The ARID1B-associated BAFopathy belongs to the mild CSS spectrum. Nevertheless, moderate and severe CSS cases have also been described (Hoyer et al. 2012; van der Sluijs et al. 2019; Vasko et al. 2021; Schmetz et al. 2024). Five of the herein described individuals with aggregating EHD2 variants and available clinical description as well as the carrier mother of the individual harboring the I2031T variant presented with mild DD/ID. No other serious malformations or congenital anomalies were noted (Mignot et al. 2016; Yan et al. 2019; Miyamoto et al. 2021). Four of them displayed corpus callosum agenesis (File S1 “clinical_table”, File S2 “clinical reports”). In the literature one additional de novo (likely) pathogenic EHD2 missense change (c.5855T > C p.(Met1952Thr)) in an individual with mild ID, epilepsy and marfanoid features has been reported (Chevarin et al. 2020). Unfortunately, ClinVar entries lack the corresponding clinical information. Although the initial clinical descriptions point to a mild CSS phenotype, a conclusive assessment concerning phenotypic severity requires a larger cohort of CSS cases with non-truncating EHD2 variants. For alterations in the ARID domain there is no clinical information reported to date.

So far, the pathogenicity of non-truncating ARID1B variants was controversial due to the lack of experimental data, as reflected in the respective ClinVar entries.
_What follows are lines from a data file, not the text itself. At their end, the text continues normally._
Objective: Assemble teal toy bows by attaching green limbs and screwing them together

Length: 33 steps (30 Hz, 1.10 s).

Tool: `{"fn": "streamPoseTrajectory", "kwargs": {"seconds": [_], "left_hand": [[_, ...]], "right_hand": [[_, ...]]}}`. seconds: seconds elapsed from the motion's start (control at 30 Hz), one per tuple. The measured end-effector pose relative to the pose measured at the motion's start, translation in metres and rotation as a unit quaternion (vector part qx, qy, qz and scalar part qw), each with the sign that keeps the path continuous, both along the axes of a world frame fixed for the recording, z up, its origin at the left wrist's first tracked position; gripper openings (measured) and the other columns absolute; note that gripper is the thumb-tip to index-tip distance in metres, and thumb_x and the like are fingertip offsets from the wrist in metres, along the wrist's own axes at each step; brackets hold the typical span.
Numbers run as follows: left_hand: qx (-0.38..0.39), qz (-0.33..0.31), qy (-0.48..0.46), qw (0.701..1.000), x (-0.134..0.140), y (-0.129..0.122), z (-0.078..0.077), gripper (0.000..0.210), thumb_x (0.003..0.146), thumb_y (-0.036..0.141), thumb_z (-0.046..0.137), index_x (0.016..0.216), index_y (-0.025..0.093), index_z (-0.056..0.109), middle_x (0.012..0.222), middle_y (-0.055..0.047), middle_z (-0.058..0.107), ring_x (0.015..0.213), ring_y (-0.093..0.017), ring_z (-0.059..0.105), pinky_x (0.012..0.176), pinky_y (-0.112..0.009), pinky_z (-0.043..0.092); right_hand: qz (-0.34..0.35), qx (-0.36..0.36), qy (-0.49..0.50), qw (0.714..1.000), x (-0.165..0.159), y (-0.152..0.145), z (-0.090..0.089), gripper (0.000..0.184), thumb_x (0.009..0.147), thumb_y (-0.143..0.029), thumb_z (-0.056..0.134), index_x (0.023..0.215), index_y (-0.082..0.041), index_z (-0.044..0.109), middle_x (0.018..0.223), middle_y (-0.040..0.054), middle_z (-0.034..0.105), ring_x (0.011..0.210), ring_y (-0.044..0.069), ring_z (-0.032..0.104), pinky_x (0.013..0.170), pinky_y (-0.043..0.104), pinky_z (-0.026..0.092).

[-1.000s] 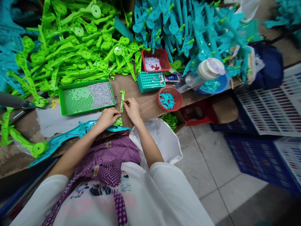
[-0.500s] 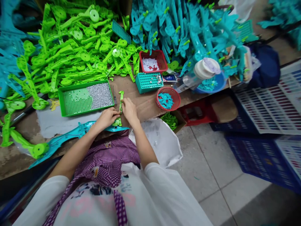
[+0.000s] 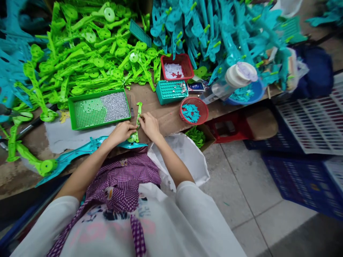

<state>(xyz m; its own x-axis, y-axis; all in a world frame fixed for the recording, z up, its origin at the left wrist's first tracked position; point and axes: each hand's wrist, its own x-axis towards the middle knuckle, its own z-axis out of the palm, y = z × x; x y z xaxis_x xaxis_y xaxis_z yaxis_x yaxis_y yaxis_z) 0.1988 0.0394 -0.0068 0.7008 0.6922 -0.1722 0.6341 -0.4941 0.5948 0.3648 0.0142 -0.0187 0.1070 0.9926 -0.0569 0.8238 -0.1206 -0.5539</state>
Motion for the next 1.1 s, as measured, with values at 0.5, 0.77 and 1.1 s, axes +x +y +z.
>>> {"fn": "streamPoseTrajectory", "kwargs": {"seconds": [0.5, 0.77, 1.1], "left_hand": [[0.04, 0.079, 0.01, 0.996, -0.014, -0.029, 0.014, 0.029, 0.09, 0.018, 0.051, 0.108, 0.019, 0.074, 0.1, -0.009, 0.072, 0.09, -0.022, 0.064, 0.084, -0.034, 0.049], [0.049, 0.092, 0.021, 0.994, -0.009, -0.03, 0.014, 0.031, 0.089, 0.016, 0.048, 0.107, 0.016, 0.074, 0.099, -0.011, 0.07, 0.091, -0.023, 0.063, 0.086, -0.035, 0.048], [0.038, 0.082, 0.011, 0.996, -0.018, -0.02, 0.005, 0.026, 0.086, 0.014, 0.051, 0.101, 0.018, 0.073, 0.094, -0.007, 0.066, 0.089, -0.021, 0.061, 0.083, -0.032, 0.047]], "right_hand": [[-0.029, -0.074, -0.101, 0.992, -0.016, 0.002, 0.021, 0.042, 0.099, -0.049, 0.036, 0.11, -0.02, 0.065, 0.114, 0.0136, 0.067, 0.094, 0.028, 0.065, 0.074, 0.036, 0.045], [0.028, -0.058, -0.05, 0.997, -0.003, -0.01, 0.018, 0.038, 0.098, -0.043, 0.043, 0.126, -0.024, 0.061, 0.116, 0.0106, 0.063, 0.108, 0.027, 0.062, 0.08, 0.034, 0.047], [0.066, -0.092, -0.006, 0.994, 0.008, -0.003, 0.016, 0.041, 0.09, -0.04, 0.058, 0.128, -0.025, 0.063, 0.113, 0.0092, 0.06, 0.104, 0.026, 0.062, 0.084, 0.034, 0.047]]}}
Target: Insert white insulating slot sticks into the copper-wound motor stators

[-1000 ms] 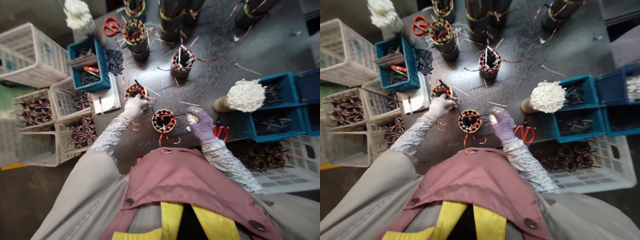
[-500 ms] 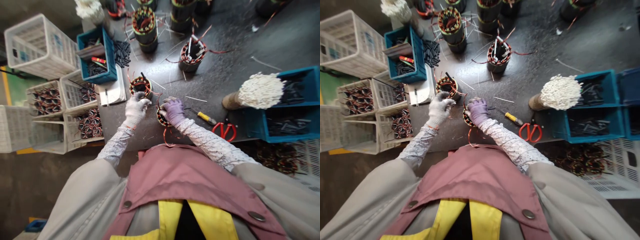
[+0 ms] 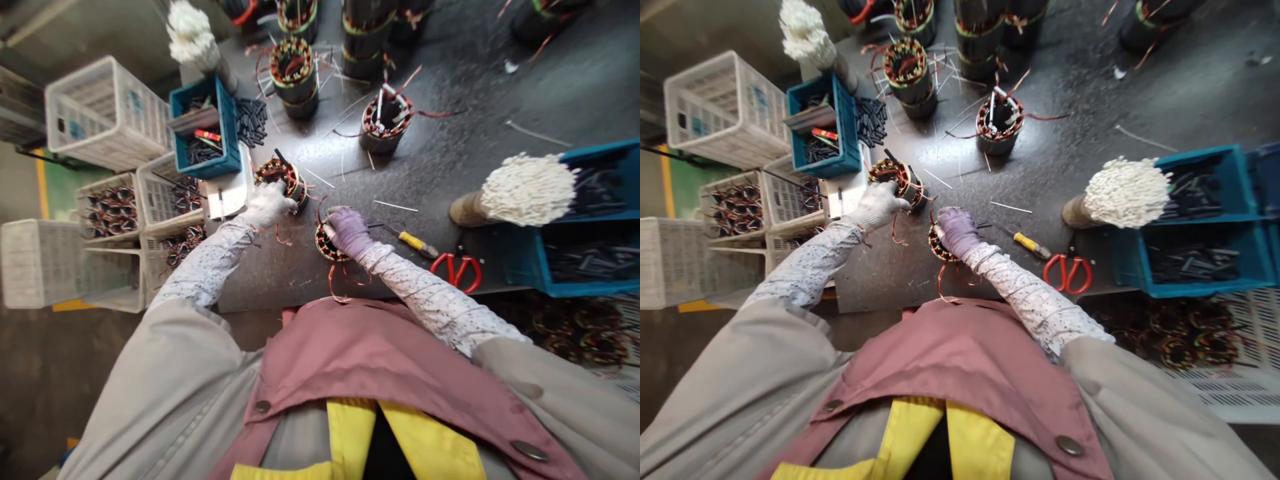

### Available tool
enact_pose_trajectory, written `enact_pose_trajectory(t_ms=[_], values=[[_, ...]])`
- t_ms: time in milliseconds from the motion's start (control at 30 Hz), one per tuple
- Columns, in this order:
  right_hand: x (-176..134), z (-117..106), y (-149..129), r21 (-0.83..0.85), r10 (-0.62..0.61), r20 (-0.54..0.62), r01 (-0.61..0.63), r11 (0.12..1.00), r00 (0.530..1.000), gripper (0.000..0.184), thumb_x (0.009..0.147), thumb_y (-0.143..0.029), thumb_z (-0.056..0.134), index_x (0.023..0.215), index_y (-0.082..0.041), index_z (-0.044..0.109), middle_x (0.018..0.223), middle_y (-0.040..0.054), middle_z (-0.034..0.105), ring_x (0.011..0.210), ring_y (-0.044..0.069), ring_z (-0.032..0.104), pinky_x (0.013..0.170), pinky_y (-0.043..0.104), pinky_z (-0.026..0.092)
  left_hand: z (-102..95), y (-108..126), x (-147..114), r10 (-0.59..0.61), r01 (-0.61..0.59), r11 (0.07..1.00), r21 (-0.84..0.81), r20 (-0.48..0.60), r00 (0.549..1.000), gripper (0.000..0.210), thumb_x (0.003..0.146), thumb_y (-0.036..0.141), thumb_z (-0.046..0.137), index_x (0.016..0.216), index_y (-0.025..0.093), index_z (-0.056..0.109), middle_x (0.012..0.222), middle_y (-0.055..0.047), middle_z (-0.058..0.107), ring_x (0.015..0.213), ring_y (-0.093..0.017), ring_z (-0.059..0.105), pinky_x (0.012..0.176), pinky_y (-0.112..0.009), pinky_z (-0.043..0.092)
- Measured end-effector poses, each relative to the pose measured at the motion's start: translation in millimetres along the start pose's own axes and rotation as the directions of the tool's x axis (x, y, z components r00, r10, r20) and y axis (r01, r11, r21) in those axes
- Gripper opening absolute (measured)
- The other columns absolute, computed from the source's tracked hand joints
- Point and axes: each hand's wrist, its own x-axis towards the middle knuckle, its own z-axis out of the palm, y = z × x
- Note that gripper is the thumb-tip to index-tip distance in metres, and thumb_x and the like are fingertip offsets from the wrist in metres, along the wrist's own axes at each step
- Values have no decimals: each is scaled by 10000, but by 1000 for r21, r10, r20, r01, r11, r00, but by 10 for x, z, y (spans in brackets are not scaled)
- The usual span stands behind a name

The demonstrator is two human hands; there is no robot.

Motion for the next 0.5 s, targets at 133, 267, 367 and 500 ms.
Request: enact_pose_trajectory(t_ms=[133,267,367,500], values=[[39,33,28,23,-90,-22,91,996,996,320,907,-221,539,1147,-90,704,1287,176,647,1209,291,572,1059,418,417,144,-8,140,27,-26,999,25,-34,999,534,791,446,643,1225,138,615,1267,-157,631,1189,-313,541,1045,-397,420],[13,-43,148,61,-218,19,216,974,976,270,906,-218,534,1068,-138,734,1251,127,674,1152,255,603,1033,407,444,200,-9,40,45,-52,997,-53,-128,991,561,798,377,653,1313,166,581,1328,-141,609,1258,-308,505,1089,-409,395],[-147,-155,335,52,-223,-108,229,972,969,296,938,-232,496,1115,-165,723,1257,113,672,1177,252,589,1044,429,433,220,65,-293,202,-227,970,-91,-225,953,505,880,289,545,1383,255,527,1413,-69,550,1313,-261,480,1094,-425,389],[-440,-219,478,-99,-268,-131,256,961,955,339,923,-316,576,1198,-156,694,1345,151,611,1266,315,512,1072,500,367,279,402,-679,450,-450,893,18,-52,891,509,869,261,579,1376,277,540,1434,-89,535,1224,-257,564,988,-396,454]])
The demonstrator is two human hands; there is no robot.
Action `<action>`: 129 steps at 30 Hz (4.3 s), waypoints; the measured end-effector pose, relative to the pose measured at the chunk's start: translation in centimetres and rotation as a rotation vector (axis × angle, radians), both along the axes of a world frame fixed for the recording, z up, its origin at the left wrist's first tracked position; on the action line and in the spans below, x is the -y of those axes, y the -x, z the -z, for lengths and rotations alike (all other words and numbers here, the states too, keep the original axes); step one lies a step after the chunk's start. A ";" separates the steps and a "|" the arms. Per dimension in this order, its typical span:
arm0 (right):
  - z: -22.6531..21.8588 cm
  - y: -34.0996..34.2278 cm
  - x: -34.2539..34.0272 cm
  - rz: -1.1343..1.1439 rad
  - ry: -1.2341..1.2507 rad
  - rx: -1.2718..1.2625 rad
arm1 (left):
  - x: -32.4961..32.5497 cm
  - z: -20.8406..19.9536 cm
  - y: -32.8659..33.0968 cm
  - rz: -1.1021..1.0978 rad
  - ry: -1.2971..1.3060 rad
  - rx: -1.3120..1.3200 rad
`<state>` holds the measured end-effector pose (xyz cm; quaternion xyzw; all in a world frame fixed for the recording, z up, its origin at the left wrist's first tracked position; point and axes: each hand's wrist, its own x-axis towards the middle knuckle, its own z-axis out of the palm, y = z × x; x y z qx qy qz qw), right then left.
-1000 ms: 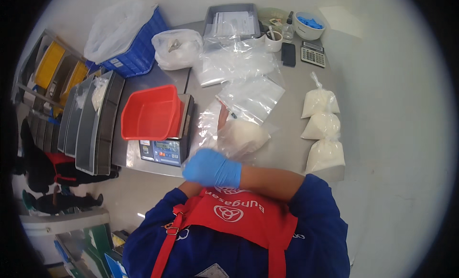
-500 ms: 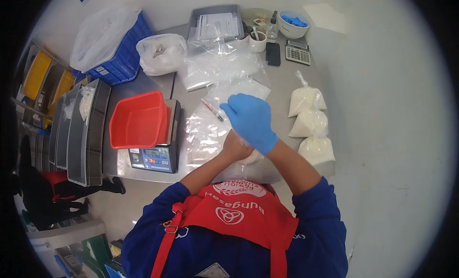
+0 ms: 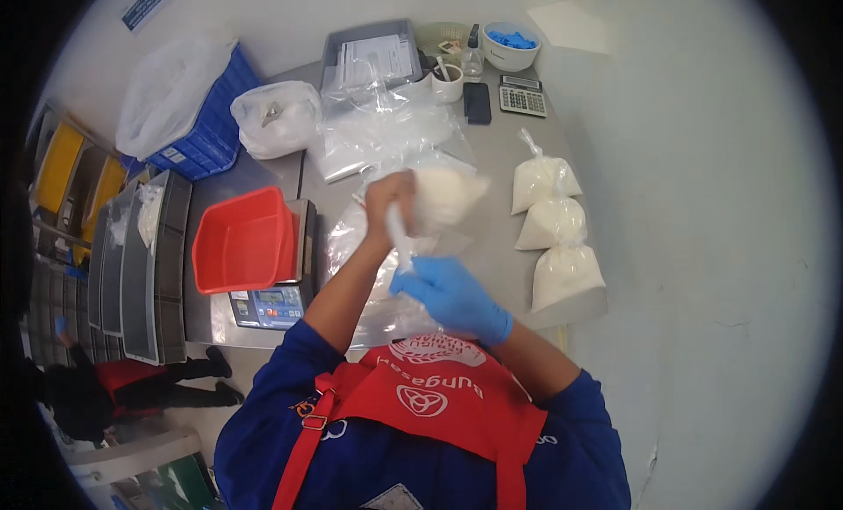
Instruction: The person weighs a white powder using a digital scale and a scoop, then transfers it into plastic bags. They label the bags with a marker and organize them into bins. The person also moves yellow packaged items between containers.
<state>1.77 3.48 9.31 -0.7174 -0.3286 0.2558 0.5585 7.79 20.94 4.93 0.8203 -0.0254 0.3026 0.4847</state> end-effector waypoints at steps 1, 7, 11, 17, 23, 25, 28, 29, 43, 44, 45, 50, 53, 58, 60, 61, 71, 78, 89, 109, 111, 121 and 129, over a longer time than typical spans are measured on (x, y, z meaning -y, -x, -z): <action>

Indeed, many of the listed EHD2 and ARID domain variants are interpreted as VUS, whereas some alterations outside of these domains have been classified as (likely) pathogenic without functional evidence. Our study together with the recently published findings of Mermet-Meillon and colleagues (Mermet-Meillon et al. 2024) experimentally confirms the pathogenicity of non-truncating or NMD-escaping EHD2 variants. To our knowledge, the effect of non-truncating ARID domain variants has not been previously investigated. Nevertheless, the functional studies presented here demonstrate robust pathological effects. We understand that missense variants are difficult to interpret and that not all EHD2 or ARID domain alterations will be causative. Structural predictions, like the AlphaMissense score, and methylation or transcriptome analysis constitute reliable supporting tools for further clarification, yet they are not always available in everyday practice. To enable an effective assessment in the diagnostic setting we propose that de novo variants (PS2_supporting) in the EHD2 or ARID domains (PM1_moderate), which are absent or infrequent (≤ 2) in population databases (PM2_supporting) and reach computational evidence thresholds (PP3_supporting or PP3 moderate) in individuals with CSS clinical features can be a priori interpreted as likely pathogenic.

In conclusion, we demonstrate the pathogenicity of yet unexplored non-truncating/NMD-escaping variants in the EHD2 domain of ARID1B. Additionally our study suggests the causality of variants located in the ARID functional domain of ARID1B. Experimental investigation reveals for the first time the underlying pathomechanism for both EHD2 and ARID domain variants, which involves protein accumulation in stable aggresomes or nuclear aggregates due to protein misfolding. Consequently, our findings set the starting point for (re-)evaluation of unclear non-truncating changes in the ARID1B gene.